## Source information
----------------------------------------
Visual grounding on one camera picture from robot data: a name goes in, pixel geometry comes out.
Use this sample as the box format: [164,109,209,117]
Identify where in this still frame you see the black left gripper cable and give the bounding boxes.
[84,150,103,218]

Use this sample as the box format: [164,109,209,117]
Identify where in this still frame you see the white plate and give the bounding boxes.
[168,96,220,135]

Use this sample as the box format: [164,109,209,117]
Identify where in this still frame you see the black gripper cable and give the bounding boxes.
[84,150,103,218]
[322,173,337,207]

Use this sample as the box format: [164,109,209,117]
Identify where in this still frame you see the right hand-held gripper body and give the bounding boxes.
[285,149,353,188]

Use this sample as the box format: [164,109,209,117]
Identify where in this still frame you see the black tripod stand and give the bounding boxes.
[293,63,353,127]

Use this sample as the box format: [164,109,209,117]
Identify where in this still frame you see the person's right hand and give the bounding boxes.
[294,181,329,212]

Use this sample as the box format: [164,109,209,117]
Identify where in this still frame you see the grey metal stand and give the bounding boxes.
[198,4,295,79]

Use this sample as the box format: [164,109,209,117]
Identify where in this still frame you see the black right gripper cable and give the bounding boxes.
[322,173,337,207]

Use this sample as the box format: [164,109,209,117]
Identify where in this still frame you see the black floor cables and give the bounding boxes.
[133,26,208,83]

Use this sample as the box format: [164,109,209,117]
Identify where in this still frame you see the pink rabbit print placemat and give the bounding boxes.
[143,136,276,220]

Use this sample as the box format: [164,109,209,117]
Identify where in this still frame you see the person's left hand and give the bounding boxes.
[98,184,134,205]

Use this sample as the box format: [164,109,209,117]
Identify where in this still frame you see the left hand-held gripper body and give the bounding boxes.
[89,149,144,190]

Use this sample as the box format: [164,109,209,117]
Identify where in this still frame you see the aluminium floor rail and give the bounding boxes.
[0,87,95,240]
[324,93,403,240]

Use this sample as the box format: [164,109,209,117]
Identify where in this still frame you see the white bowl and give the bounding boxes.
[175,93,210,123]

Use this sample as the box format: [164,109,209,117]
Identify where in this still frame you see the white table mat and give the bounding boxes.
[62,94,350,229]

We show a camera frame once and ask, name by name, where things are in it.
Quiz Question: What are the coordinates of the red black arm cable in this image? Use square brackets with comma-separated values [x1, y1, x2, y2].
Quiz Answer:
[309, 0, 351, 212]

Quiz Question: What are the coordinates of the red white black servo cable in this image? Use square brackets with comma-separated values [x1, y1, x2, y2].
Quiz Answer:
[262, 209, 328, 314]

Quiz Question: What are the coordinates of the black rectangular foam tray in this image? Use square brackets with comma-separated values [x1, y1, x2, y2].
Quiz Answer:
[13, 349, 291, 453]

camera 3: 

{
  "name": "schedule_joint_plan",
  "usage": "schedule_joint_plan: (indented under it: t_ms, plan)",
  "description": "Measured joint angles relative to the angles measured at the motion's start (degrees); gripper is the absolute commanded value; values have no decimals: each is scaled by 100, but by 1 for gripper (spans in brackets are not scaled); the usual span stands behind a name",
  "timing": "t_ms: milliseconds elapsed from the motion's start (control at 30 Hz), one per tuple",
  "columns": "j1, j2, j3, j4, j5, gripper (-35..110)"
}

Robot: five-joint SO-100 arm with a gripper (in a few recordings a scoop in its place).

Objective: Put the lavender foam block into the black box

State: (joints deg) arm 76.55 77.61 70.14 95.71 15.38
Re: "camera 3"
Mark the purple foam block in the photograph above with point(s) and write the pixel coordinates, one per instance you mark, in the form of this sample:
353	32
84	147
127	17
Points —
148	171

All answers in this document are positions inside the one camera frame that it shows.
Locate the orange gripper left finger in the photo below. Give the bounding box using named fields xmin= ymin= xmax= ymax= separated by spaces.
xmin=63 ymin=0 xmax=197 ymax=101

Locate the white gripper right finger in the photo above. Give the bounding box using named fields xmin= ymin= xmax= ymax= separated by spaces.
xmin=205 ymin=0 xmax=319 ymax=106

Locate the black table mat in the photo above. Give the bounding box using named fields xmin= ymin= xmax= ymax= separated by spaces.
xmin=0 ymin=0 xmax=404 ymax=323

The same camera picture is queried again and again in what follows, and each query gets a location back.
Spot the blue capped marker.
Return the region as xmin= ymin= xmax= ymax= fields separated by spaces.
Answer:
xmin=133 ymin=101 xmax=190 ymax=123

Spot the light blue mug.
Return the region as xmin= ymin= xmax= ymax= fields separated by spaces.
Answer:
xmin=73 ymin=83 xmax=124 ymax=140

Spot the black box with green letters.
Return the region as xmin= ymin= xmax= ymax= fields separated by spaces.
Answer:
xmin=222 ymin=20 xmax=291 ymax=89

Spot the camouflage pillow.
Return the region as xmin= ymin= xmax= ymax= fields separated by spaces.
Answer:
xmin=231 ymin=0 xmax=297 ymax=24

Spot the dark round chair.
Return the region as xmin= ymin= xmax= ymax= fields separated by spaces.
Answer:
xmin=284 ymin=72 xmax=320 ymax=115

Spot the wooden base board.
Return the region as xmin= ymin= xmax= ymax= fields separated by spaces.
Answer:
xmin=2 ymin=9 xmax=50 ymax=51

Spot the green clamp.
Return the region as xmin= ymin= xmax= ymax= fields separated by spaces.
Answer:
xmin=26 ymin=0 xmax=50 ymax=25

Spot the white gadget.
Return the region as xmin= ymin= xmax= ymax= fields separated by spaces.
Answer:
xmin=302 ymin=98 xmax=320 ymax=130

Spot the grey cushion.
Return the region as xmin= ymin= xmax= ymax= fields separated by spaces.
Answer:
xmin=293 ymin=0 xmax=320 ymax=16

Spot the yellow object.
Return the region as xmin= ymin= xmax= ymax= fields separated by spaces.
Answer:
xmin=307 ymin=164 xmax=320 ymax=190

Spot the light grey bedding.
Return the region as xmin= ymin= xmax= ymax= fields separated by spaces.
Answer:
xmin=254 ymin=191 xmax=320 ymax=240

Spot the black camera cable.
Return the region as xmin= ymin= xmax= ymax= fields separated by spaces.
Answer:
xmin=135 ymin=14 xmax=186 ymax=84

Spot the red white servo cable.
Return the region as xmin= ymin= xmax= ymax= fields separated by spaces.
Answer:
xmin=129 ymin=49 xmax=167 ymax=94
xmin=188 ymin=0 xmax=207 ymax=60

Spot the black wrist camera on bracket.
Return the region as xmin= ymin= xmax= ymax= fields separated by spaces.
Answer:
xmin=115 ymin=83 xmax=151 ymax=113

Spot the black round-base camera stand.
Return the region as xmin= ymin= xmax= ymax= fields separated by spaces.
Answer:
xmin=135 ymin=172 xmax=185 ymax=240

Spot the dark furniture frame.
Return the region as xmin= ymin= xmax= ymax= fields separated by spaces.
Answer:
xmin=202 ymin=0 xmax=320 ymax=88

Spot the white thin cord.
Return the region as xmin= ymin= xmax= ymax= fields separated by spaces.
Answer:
----------------------------------------
## Work order
The lines above should be duplicated exactly.

## Result
Visual grounding on one camera picture from robot data: a name goes in, pixel geometry comes out.
Use this sample as the box format: [164,109,209,117]
Identify where in this still frame you see the black left gripper cable and give the bounding boxes.
[84,150,103,218]

Use this sample as the box format: [164,109,209,117]
Identify where in this still frame you see the white plate and give the bounding boxes.
[168,96,220,135]

Use this sample as the box format: [164,109,209,117]
Identify where in this still frame you see the black gripper cable and give the bounding boxes.
[84,150,103,218]
[322,173,337,207]

Use this sample as the box format: [164,109,209,117]
Identify where in this still frame you see the right hand-held gripper body and give the bounding boxes.
[285,149,353,188]

Use this sample as the box format: [164,109,209,117]
Identify where in this still frame you see the black tripod stand and give the bounding boxes.
[293,63,353,127]

Use this sample as the box format: [164,109,209,117]
Identify where in this still frame you see the person's right hand and give the bounding boxes.
[294,181,329,212]

Use this sample as the box format: [164,109,209,117]
Identify where in this still frame you see the grey metal stand and give the bounding boxes.
[198,4,295,79]

Use this sample as the box format: [164,109,209,117]
Identify where in this still frame you see the black right gripper cable and give the bounding boxes.
[322,173,337,207]

Use this sample as the box format: [164,109,209,117]
Identify where in this still frame you see the black floor cables and give the bounding boxes.
[133,26,208,83]

Use this sample as the box format: [164,109,209,117]
Identify where in this still frame you see the pink rabbit print placemat and give the bounding boxes.
[143,136,276,220]

Use this sample as the box format: [164,109,209,117]
Identify where in this still frame you see the person's left hand and give the bounding boxes.
[98,184,134,205]

Use this sample as the box format: [164,109,209,117]
Identify where in this still frame you see the left hand-held gripper body and give the bounding boxes.
[89,149,144,190]

Use this sample as the box format: [164,109,209,117]
Identify where in this still frame you see the aluminium floor rail and give the bounding boxes.
[0,87,95,240]
[324,93,403,240]

Use this sample as the box format: [164,109,209,117]
Identify where in this still frame you see the white bowl and give the bounding boxes.
[175,93,210,123]

Use this sample as the box format: [164,109,209,117]
Identify where in this still frame you see the white table mat and give the bounding boxes.
[62,94,350,229]

We show a camera frame once and ask, name by name, where things are in it.
Quiz Question: What are the coordinates of the red black arm cable in this image? Use square brackets with comma-separated values [x1, y1, x2, y2].
Quiz Answer:
[309, 0, 351, 212]

Quiz Question: What are the coordinates of the red white black servo cable in this image? Use square brackets with comma-separated values [x1, y1, x2, y2].
Quiz Answer:
[262, 209, 328, 314]

Quiz Question: What are the coordinates of the black rectangular foam tray in this image? Use square brackets with comma-separated values [x1, y1, x2, y2].
Quiz Answer:
[13, 349, 291, 453]

camera 3: 

{
  "name": "schedule_joint_plan",
  "usage": "schedule_joint_plan: (indented under it: t_ms, plan)",
  "description": "Measured joint angles relative to the angles measured at the motion's start (degrees); gripper is the absolute commanded value; values have no decimals: each is scaled by 100, but by 1 for gripper (spans in brackets are not scaled); the usual span stands behind a name",
  "timing": "t_ms: milliseconds elapsed from the motion's start (control at 30 Hz), one per tuple",
  "columns": "j1, j2, j3, j4, j5, gripper (-35..110)"
}

Robot: five-joint SO-100 arm with a gripper (in a few recordings a scoop in its place).

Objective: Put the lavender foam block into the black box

State: (joints deg) arm 76.55 77.61 70.14 95.71 15.38
Re: "camera 3"
Mark the purple foam block in the photograph above with point(s) and write the pixel coordinates, one per instance you mark, in the form of this sample:
353	32
84	147
127	17
Points —
148	171

All answers in this document are positions inside the one camera frame that it shows.
Locate the orange gripper left finger in the photo below. Give the bounding box using named fields xmin= ymin= xmax= ymax= separated by spaces.
xmin=63 ymin=0 xmax=197 ymax=101

Locate the white gripper right finger in the photo above. Give the bounding box using named fields xmin= ymin= xmax= ymax= separated by spaces.
xmin=205 ymin=0 xmax=319 ymax=106

Locate the black table mat in the photo above. Give the bounding box using named fields xmin= ymin= xmax= ymax= separated by spaces.
xmin=0 ymin=0 xmax=404 ymax=323

The same camera picture is queried again and again in what follows, and each query gets a location back.
Spot the blue capped marker.
Return the region as xmin= ymin= xmax= ymax= fields separated by spaces.
Answer:
xmin=133 ymin=101 xmax=190 ymax=123

Spot the light blue mug.
Return the region as xmin= ymin= xmax= ymax= fields separated by spaces.
Answer:
xmin=73 ymin=83 xmax=124 ymax=140

Spot the black box with green letters.
Return the region as xmin= ymin= xmax= ymax= fields separated by spaces.
Answer:
xmin=222 ymin=20 xmax=291 ymax=89

Spot the camouflage pillow.
Return the region as xmin= ymin= xmax= ymax= fields separated by spaces.
Answer:
xmin=231 ymin=0 xmax=297 ymax=24

Spot the dark round chair.
Return the region as xmin= ymin= xmax= ymax= fields separated by spaces.
Answer:
xmin=284 ymin=72 xmax=320 ymax=115

Spot the wooden base board.
Return the region as xmin= ymin= xmax= ymax= fields separated by spaces.
Answer:
xmin=2 ymin=9 xmax=50 ymax=51

Spot the green clamp.
Return the region as xmin= ymin= xmax= ymax= fields separated by spaces.
Answer:
xmin=26 ymin=0 xmax=50 ymax=25

Spot the white gadget.
Return the region as xmin= ymin= xmax= ymax= fields separated by spaces.
Answer:
xmin=302 ymin=98 xmax=320 ymax=130

Spot the grey cushion.
Return the region as xmin= ymin= xmax= ymax= fields separated by spaces.
Answer:
xmin=293 ymin=0 xmax=320 ymax=16

Spot the yellow object.
Return the region as xmin= ymin= xmax= ymax= fields separated by spaces.
Answer:
xmin=307 ymin=164 xmax=320 ymax=190

Spot the light grey bedding.
Return the region as xmin= ymin= xmax= ymax= fields separated by spaces.
Answer:
xmin=254 ymin=191 xmax=320 ymax=240

Spot the black camera cable.
Return the region as xmin= ymin= xmax= ymax= fields separated by spaces.
Answer:
xmin=135 ymin=14 xmax=186 ymax=84

Spot the red white servo cable.
Return the region as xmin= ymin= xmax= ymax= fields separated by spaces.
Answer:
xmin=129 ymin=49 xmax=167 ymax=94
xmin=188 ymin=0 xmax=207 ymax=60

Spot the black wrist camera on bracket.
Return the region as xmin= ymin= xmax= ymax= fields separated by spaces.
Answer:
xmin=115 ymin=83 xmax=151 ymax=113

Spot the black round-base camera stand.
Return the region as xmin= ymin= xmax= ymax= fields separated by spaces.
Answer:
xmin=135 ymin=172 xmax=185 ymax=240

Spot the dark furniture frame.
Return the region as xmin= ymin= xmax= ymax= fields separated by spaces.
Answer:
xmin=202 ymin=0 xmax=320 ymax=88

Spot the white thin cord.
Return the region as xmin= ymin= xmax= ymax= fields separated by spaces.
Answer:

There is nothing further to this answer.